◆ Brief ◆
Please give back only the lines below from the one containing "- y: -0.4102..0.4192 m" to the one containing "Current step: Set", each repeated word for word, both ends included.

___

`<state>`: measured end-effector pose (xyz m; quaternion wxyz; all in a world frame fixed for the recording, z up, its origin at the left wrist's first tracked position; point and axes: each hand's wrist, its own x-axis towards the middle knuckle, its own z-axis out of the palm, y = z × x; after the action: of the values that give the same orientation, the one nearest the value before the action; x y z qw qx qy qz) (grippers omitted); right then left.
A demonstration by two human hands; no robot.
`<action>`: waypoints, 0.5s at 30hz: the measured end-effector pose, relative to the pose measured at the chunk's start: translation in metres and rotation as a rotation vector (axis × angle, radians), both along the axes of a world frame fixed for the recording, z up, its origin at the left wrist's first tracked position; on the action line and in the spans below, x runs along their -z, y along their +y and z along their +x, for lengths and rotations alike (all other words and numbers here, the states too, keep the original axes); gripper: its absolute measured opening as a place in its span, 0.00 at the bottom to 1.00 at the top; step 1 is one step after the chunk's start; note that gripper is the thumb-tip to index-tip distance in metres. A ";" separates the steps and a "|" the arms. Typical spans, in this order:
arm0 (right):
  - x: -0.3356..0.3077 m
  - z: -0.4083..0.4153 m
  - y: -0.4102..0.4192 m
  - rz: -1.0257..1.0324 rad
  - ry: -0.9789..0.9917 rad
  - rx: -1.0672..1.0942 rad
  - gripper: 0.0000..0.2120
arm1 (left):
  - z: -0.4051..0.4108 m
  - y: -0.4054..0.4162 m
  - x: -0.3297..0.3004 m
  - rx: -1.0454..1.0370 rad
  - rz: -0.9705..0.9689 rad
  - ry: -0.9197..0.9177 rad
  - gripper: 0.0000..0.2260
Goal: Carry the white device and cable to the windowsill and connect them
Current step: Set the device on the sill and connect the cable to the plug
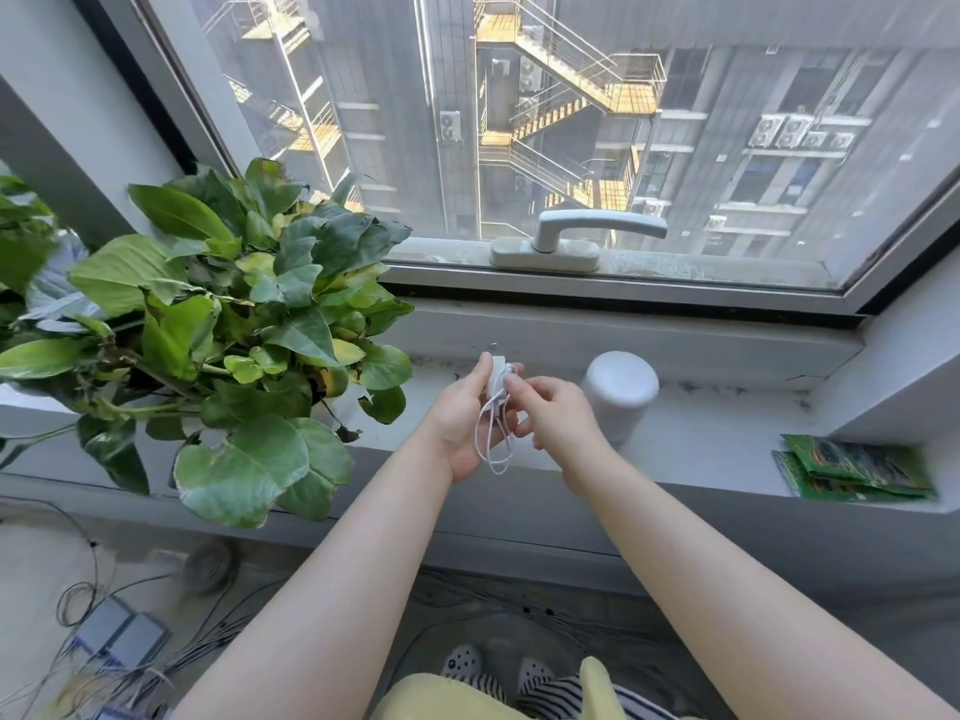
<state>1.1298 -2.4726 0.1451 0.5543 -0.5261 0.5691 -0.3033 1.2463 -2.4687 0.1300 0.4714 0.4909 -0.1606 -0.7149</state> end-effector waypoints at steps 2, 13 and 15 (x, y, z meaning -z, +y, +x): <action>-0.004 0.003 -0.002 0.018 -0.004 0.017 0.13 | -0.001 0.001 -0.002 -0.009 -0.007 -0.039 0.17; -0.012 0.004 -0.004 0.020 -0.165 0.145 0.04 | -0.002 0.002 -0.006 -0.033 -0.050 -0.183 0.17; -0.015 0.001 -0.002 0.027 -0.176 0.136 0.05 | -0.003 0.003 -0.007 -0.042 -0.072 -0.215 0.17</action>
<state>1.1308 -2.4750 0.1597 0.5872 -0.4502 0.5567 -0.3777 1.2430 -2.4654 0.1373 0.4837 0.5507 -0.2254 -0.6419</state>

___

◆ Problem solution ◆
  - y: -0.4102..0.4192 m
  - rz: -1.0257..1.0324 rad
  - ry: -0.9789..0.9917 rad
  - rx: -1.0672..1.0942 rad
  - gripper: 0.0000..0.2120
arm1 (left):
  - z: -0.4051..0.4108 m
  - y: -0.4054..0.4162 m
  - x: -0.3297..0.3004 m
  - rx: -1.0454..1.0370 rad
  - rz: -0.9705..0.9689 rad
  - ry: -0.9197..0.9177 rad
  - gripper: 0.0000..0.2260
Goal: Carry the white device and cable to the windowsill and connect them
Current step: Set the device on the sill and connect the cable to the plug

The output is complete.